During the GTC 2023 event, NVIDIA unveiled a new inference platform that boasts four different configurations under a single architecture, designed to optimise different AI workloads. The L4 configuration, for instance, has been optimised for video decoding and transcoding, video call features, transcription, and real-time language translation. NVIDIA L4 will be hosted on Google Cloud.
For graphics rendering and generative AI, such as text-to-image and text-to-video, NVIDIA introduced the L40 configuration. In addition, for large language model inference, the company announced the new Hopper GPU, known as the PCIE H100, which features a dual-GPU NVL. Moreover, with supporting PCIE servers to the H100 processors, it is easy to scale out the performance.
Lastly, NVIDIA introduced the Grace Hopper, a new superchip that connects the Grace CPU and Hopper GPU, offering a high-speed processing rate of 900 GB/sec. The Grace Hopper chip is said to be ideal for processing giant datasets and large language models, further completing the stack of offerings from NVIDIA’s new inference platform.
NVIDIA AI Foundations, a cloud-based service aimed at facilitating the building of custom large language models (LLMs) and generative AI with proprietary data, was announced during the GTC 2023 event. This new service will include three models: NeMo, a language text-to-text generative model; Picasso, a visual language model-making service; and BioNeMo, which will enable medical institutes to leverage generative AI for drug discovery.
To further expand its offerings, NVIDIA has partnered with Getty Images, who will use the Picasso service to build Edify-image and Edify-video generative models.

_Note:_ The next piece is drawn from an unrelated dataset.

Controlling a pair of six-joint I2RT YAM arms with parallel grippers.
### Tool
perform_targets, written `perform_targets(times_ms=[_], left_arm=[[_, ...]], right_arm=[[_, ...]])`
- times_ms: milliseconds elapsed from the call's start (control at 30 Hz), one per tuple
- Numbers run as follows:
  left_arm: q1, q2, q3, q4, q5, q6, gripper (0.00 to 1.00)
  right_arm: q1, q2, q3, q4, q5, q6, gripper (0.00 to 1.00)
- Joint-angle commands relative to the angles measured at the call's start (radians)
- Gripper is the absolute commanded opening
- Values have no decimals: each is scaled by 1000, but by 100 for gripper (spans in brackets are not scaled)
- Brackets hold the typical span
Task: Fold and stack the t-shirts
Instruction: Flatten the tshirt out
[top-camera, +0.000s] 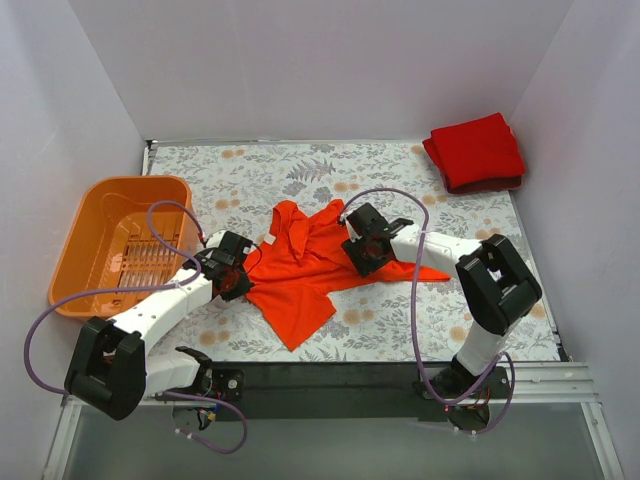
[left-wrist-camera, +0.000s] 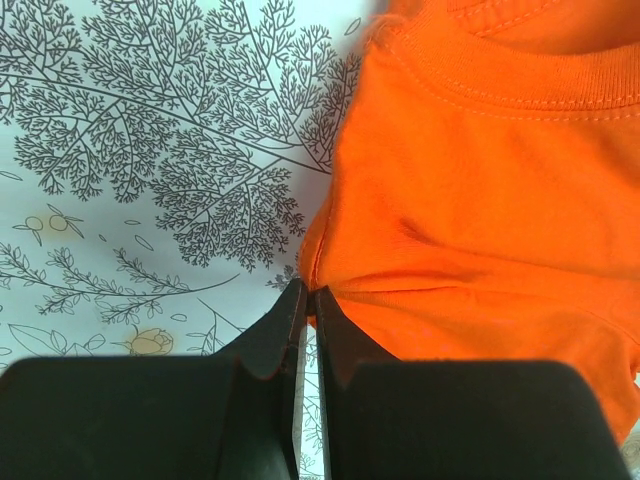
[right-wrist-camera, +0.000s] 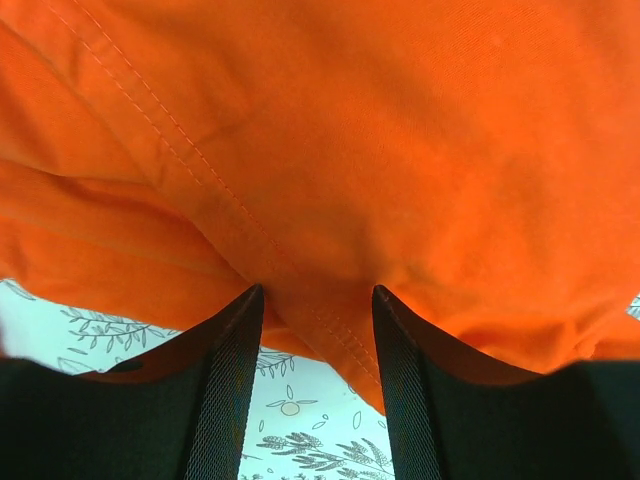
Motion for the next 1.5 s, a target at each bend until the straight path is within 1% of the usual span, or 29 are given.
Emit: perform_targets(times_ms=[0, 100, 233, 267, 300, 367, 400, 467, 533, 633, 700, 767, 800, 867, 900, 967, 1000, 1067, 1100, 1133, 1167, 1200, 1233, 1300, 1333, 1367, 1400, 1467], left_arm=[[9, -23, 12, 6, -58, 4, 0], [9, -18, 14, 3, -63, 4, 0], [9, -23, 15, 0, -73, -3, 0], [9, -25, 14, -1, -78, -4, 0], [9, -25, 15, -4, -84, -6, 0], [9, -25, 14, -6, -90, -7, 0], [9, -26, 14, -9, -93, -9, 0], [11, -23, 17, -11, -95, -10, 0], [9, -23, 17, -11, -99, -10, 0], [11, -28, 17, -14, -109, -13, 0], [11, -31, 15, -15, -110, -15, 0], [12, -32, 17, -20, -115, -18, 0], [12, -34, 17, -20, -115, -18, 0], [12, -40, 17, -20, -116, -19, 0], [14, -43, 15, -20, -116, -19, 0], [14, -49, 14, -20, -116, -19, 0], [14, -51, 15, -20, -118, -19, 0], [15, -52, 14, -18, -118, -19, 0], [15, -52, 14, -18, -118, -18, 0], [15, -52, 15, -20, -118, -19, 0], [15, -52, 17, -21, -119, -19, 0], [15, -55, 15, -21, -121, -19, 0], [15, -58, 15, -20, -122, -21, 0], [17, -67, 15, -21, -125, -21, 0], [15, -71, 15, -21, -129, -22, 0], [17, -74, 15, -18, -130, -22, 0], [17, -80, 15, -20, -130, -22, 0], [18, -81, 15, -18, -129, -24, 0]], right_arm=[[11, 17, 21, 14, 59, -25, 54], [12, 31, 20, 17, 64, -31, 53], [13, 38, 15, 18, 78, -36, 48], [12, 40, 15, 18, 79, -39, 46], [13, 41, 15, 20, 82, -42, 39], [12, 45, 15, 20, 94, -44, 32], [12, 46, 15, 20, 102, -42, 24], [12, 45, 18, 20, 136, -44, 21], [2, 28, 21, 18, 168, -44, 15], [-47, -11, 32, 18, 223, -44, 14], [-111, -28, 50, 20, 237, -45, 14], [-165, -47, 66, 20, 239, -90, 14], [-223, -51, 75, 20, 237, -97, 14], [-287, -41, 115, 18, 233, -108, 14], [-353, -29, 131, 18, 231, -114, 14], [-422, -18, 190, 20, 265, -99, 15], [-492, -12, 213, 20, 274, -55, 16], [-557, -3, 269, 21, 244, 4, 25], [-605, 2, 286, 20, 225, 27, 31], [-619, 9, 300, 18, 214, 45, 43], [-625, 11, 328, 2, 208, 50, 45], [-628, 9, 336, -12, 205, 54, 50], [-627, 2, 339, -23, 188, 58, 51], [-625, -26, 291, -31, 72, 67, 51], [-622, -67, 262, -32, 24, 87, 51], [-621, -92, 232, -23, -81, 93, 51], [-608, -139, 148, 3, -127, 99, 51], [-594, -181, 68, 18, -217, 122, 51]])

In addition, Shutterstock will be working on the development of the Edify-3D generative model, which can be used for the creation of 3D assets. Furthermore, NVIDIA announced a long-term partnership with Adobe, which will integrate generative AI for image creation, video, 3D, and animation.

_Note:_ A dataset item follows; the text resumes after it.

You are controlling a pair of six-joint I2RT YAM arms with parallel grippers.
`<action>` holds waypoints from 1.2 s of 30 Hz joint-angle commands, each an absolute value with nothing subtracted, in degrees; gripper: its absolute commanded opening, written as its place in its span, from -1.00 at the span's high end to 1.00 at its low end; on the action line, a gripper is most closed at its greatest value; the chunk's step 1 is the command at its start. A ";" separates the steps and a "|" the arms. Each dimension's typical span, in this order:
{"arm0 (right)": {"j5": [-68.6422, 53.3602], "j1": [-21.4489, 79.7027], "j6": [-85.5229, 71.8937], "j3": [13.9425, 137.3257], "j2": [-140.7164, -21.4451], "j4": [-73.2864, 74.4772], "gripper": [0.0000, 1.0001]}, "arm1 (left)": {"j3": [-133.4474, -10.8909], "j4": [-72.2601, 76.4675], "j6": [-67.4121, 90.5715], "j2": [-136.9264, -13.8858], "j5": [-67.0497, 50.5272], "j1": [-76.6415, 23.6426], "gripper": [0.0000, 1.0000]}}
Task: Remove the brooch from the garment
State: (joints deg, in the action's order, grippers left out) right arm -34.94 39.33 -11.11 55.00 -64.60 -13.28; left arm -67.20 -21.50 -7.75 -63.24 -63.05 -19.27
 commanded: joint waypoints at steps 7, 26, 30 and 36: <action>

Read: NVIDIA Rides The Generative AI Wave At GTC 2023
One of the major announcements made by NVIDIA is the development of a quantum control link, in collaboration with Quantum machines, which connects NVIDIA GPUs to quantum computers to perform error correction at extremely high speeds. This new platform, which leverages the newly open-sourced CUDA Quantum, provides a revolutionary new high-performance and low-latency architecture for researchers working in quantum computing.
In addition to this, the company also announced the release of RAFT, a new library that accelerates indexing, data loading, and batch retrieval of neighbours for a single query. NVIDIA is bringing RAFT to Meta’s FAISS, Milvus, and Redis, which are vector databases that will be important for organisations building proprietary large language models.
NVIDIA Triton Management Service is another new software that was announced, which automates the scaling of Triton inference instances across the data centre.
The company also unveiled two new cloud-scale acceleration libraries: CV-CUDA for computer vision and VPF for video processing. CV-CUDA includes 30 computer vision operators for detection, segmentation, and classification, while VPF is a python video encode and decode acceleration library.
NVIDIA also announced the release of a new version of Parabricks (4.1), which is a suite of AI-accelerated libraries for end-to-end genomic analysis in the cloud or in-instrument. This update brings new features and improved performance to Parabricks, making it easier for researchers and scientists to analyse genomic data.
Furthermore, NVIDIA announced a partnership with the medical technology company Medtronic to develop software-defined medical devices. The platform will be used for Medtronic systems, ranging from surgical navigation to robotic-assisted surgery.
Lastly, NVIDIA also released cuLitho, a library for computational lithography. The library accelerates computational lithography by over 40 times and was built in collaboration with industry leaders such as ASML, TSMC, and Synopsys.